* Assigned task: Please repeat the lines below, exactly and only, from the one that holds "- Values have" through the one that holds "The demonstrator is".

* Given information:
* * * *

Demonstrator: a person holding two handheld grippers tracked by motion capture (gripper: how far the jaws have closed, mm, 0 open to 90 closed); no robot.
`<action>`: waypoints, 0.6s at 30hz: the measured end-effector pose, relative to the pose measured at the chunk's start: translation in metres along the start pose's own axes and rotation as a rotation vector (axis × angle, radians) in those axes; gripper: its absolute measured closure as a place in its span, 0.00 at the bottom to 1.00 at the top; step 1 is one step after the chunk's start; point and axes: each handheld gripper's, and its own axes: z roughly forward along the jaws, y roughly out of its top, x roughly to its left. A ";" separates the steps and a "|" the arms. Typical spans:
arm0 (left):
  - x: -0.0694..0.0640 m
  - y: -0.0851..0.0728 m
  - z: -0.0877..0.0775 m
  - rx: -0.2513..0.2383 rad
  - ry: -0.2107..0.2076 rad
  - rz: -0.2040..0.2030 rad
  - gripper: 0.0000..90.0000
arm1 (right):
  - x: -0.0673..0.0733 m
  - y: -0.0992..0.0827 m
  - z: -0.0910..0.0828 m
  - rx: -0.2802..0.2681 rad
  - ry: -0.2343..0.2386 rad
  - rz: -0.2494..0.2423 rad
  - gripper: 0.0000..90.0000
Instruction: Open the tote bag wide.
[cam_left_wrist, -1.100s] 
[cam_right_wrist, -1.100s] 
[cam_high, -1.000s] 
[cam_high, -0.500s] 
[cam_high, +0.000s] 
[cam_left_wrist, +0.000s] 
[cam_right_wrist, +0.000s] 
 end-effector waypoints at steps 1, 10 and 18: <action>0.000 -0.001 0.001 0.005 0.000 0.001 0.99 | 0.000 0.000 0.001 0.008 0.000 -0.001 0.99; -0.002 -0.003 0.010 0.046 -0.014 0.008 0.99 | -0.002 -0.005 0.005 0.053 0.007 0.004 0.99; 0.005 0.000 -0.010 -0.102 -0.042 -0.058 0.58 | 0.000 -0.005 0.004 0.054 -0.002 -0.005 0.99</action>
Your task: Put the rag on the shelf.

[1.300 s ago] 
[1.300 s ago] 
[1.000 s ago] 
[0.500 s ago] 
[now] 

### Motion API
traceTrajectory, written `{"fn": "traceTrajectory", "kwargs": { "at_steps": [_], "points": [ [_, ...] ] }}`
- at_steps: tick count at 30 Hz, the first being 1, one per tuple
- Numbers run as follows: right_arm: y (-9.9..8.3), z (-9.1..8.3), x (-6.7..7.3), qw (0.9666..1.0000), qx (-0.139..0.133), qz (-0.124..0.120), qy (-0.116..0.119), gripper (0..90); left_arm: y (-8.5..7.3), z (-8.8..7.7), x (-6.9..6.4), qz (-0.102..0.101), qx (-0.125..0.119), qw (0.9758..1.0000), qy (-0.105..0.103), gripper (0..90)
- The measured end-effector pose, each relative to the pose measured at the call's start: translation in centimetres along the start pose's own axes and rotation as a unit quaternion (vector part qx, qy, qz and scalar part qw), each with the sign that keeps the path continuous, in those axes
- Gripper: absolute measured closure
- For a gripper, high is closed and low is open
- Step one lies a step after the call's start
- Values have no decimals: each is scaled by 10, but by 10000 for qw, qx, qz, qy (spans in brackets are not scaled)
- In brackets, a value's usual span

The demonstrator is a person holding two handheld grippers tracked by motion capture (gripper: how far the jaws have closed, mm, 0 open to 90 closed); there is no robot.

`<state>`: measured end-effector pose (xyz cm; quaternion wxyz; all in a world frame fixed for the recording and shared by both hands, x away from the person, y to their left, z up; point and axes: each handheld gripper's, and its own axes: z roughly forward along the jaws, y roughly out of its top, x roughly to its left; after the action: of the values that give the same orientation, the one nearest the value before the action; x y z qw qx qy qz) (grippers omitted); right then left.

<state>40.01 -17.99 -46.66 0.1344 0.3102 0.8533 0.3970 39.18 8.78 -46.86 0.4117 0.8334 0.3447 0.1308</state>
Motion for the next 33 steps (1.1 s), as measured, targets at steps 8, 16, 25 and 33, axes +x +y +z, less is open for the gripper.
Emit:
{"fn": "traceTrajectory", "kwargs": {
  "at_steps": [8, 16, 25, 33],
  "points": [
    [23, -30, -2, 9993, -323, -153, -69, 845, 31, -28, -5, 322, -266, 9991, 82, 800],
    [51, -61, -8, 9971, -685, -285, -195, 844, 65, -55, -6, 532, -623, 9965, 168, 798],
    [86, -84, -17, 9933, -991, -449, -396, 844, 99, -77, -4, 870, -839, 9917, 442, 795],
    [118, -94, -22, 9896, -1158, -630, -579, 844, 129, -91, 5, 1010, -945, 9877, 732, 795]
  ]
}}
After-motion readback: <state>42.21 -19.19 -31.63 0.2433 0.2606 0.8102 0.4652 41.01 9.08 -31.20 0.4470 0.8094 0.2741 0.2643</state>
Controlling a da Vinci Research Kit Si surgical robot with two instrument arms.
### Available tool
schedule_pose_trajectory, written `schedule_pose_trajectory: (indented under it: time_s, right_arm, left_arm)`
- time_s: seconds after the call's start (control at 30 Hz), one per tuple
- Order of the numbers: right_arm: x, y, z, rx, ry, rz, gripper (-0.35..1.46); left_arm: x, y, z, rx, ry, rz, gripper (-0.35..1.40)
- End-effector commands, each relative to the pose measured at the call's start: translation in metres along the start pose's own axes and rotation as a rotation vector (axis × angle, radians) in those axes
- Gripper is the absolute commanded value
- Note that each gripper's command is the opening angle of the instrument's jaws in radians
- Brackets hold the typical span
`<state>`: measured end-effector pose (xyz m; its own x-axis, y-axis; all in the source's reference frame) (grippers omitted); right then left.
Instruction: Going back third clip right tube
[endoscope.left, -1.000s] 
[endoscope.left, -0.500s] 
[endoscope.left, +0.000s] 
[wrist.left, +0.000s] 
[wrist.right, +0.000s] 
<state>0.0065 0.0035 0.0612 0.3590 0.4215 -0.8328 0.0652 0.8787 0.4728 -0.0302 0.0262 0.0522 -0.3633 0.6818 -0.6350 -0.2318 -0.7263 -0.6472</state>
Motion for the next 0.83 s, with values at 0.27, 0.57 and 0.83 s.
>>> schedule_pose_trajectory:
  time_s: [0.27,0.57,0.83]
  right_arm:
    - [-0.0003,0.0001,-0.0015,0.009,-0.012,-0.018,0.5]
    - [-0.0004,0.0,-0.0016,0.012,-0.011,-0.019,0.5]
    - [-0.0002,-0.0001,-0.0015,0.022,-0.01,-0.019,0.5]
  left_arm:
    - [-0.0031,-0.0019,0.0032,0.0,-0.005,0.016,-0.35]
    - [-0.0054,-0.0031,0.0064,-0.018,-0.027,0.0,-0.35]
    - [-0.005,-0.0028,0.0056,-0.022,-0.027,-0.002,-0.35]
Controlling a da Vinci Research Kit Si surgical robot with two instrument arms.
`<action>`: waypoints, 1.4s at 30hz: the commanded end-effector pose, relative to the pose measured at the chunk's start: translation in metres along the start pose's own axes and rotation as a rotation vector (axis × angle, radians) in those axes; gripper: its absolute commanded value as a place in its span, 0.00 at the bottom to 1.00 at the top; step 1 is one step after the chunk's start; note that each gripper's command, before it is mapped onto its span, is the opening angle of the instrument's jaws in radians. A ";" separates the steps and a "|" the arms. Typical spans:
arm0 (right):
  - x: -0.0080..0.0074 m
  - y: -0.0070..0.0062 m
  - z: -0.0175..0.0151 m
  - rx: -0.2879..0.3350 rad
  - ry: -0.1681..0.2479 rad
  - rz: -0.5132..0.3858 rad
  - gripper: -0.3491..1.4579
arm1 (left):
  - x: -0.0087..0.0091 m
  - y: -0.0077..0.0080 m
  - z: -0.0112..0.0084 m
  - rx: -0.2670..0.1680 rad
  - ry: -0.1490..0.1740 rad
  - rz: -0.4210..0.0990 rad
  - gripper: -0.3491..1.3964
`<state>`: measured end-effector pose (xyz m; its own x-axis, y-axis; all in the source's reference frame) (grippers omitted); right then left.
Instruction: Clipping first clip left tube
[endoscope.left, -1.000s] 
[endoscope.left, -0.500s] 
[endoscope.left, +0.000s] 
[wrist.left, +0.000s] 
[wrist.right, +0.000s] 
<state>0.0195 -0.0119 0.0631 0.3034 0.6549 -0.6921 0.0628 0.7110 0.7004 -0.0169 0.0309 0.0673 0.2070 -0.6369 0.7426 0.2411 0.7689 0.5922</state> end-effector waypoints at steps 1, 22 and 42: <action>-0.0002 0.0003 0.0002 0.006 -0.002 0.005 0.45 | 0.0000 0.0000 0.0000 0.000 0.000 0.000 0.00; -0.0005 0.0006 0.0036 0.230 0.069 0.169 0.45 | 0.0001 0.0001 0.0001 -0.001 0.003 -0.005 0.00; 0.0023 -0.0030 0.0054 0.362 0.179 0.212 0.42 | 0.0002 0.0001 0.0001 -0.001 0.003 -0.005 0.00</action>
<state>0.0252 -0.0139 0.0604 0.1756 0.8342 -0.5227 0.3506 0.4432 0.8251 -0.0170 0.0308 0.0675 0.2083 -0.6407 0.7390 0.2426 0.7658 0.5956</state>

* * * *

* Final answer:
- Values have no decimals: each is scaled by 10, but by 10000 for qw, qx, qz, qy (spans in brackets are not scaled)
- In brackets, a value's usual span

The demonstrator is a person holding two handheld grippers tracked by motion capture (gripper: how far the jaws have closed, mm, 0 open to 90 closed); there is no robot.

This is the complete answer.